2014 South Korean film directed by Shim Sung-bo

Sea Fog is a 2014 South Korean crime thriller film directed by Shim Sung-bo. The film is adapted from the 2007 stage play Haemoo, which in turn was based on the true story of 25 Korean-Chinese illegal immigrants who suffocated to death in the storage tank of the fishing vessel Taechangho; their bodies were dumped by the ship's crew into the sea southwest of Yeosu on October 7, 2001. The original play, written by Kim Min Jeong and directed by Ahn Kyung-mo, was performed in 2007 as part of Yeonwoo Stage's 30th anniversary celebration.

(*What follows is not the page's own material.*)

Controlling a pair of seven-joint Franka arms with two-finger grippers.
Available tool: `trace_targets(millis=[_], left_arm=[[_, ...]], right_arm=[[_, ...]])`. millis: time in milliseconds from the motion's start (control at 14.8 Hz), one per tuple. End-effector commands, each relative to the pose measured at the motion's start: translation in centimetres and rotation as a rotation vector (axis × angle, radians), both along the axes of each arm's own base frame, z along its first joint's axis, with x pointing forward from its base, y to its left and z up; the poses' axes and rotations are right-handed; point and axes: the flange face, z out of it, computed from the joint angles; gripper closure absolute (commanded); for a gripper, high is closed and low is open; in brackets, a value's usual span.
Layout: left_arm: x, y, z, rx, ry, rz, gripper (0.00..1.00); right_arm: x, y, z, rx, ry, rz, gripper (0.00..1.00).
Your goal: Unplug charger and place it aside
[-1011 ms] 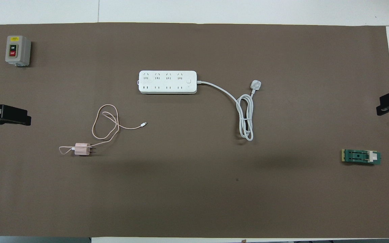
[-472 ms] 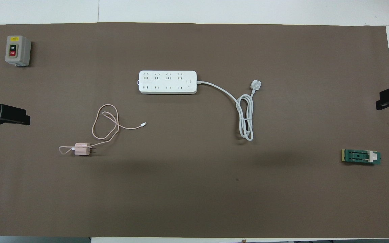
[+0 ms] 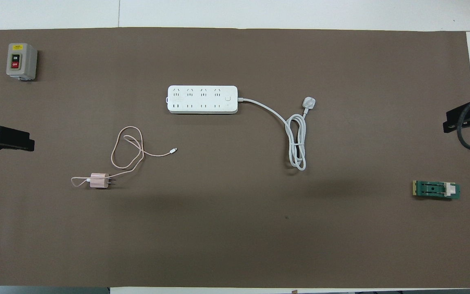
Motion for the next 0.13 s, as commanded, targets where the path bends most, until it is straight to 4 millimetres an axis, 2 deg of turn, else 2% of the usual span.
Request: trace_targets(millis=[0, 67], left_arm=[[-0.16, 0.33, 0.56, 0.002, 0.012, -0.004, 0.00], [-0.16, 0.33, 0.56, 0.002, 0.012, -0.004, 0.00]], right_arm=[[-0.41, -0.34, -0.13, 0.016, 0.004, 0.022, 0.00], [-0.40, -0.34, -0.06, 0.015, 0.003, 0.022, 0.00]])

It was selected as the South Korean entry for the Best Foreign Language Film at the 87th Academy Awards and the 72nd Golden Globe Awards, but was not nominated.

==Plot==
The 69-ton fishing vessel Jeonjinho fails to catch as much fish as its crew had hoped. To make more money, the crew decides to smuggle thirty illegal immigrants into South Korea. But things don't go according to plan when the Jeonjinho encounters heavy fog, rain and waves on its return journey, while also being chased by a ship from the South Korean Maritime Police. On orders from the captain, several crew members hide the illegal immigrants inside the fishing tank, where they are in danger of suffocating to death. Amid the chaos, the youngest crew member Dong-sik tries to protect a young female migrant with whom he'd fallen in love.

==Cast==
- Kim Yoon-seok as Captain Cheol-joo
- Park Yoo-chun as Dong-sik
- Han Ye-ri as Hong-mae
- Lee Hee-joon as Chang-wook
- Moon Sung-keun as Chief engineer Wan-ho
- Kim Sang-ho as Boatswain Ho-young
- Yoo Seung-mok as Kyung-gu
- Jung In-gi as Oh-nam
- Kim Young-woong as Gil-soo
- Ye Soo-jung as Dong-shik's grandmother
- Yeom Hye-ran as Shipowner's wife

==Production==
Sea Fog is the first feature film directed by Shim Sung-bo, who co-wrote the screenplay of Memories of Murder with director Bong Joon-ho. Bong is this film's producer.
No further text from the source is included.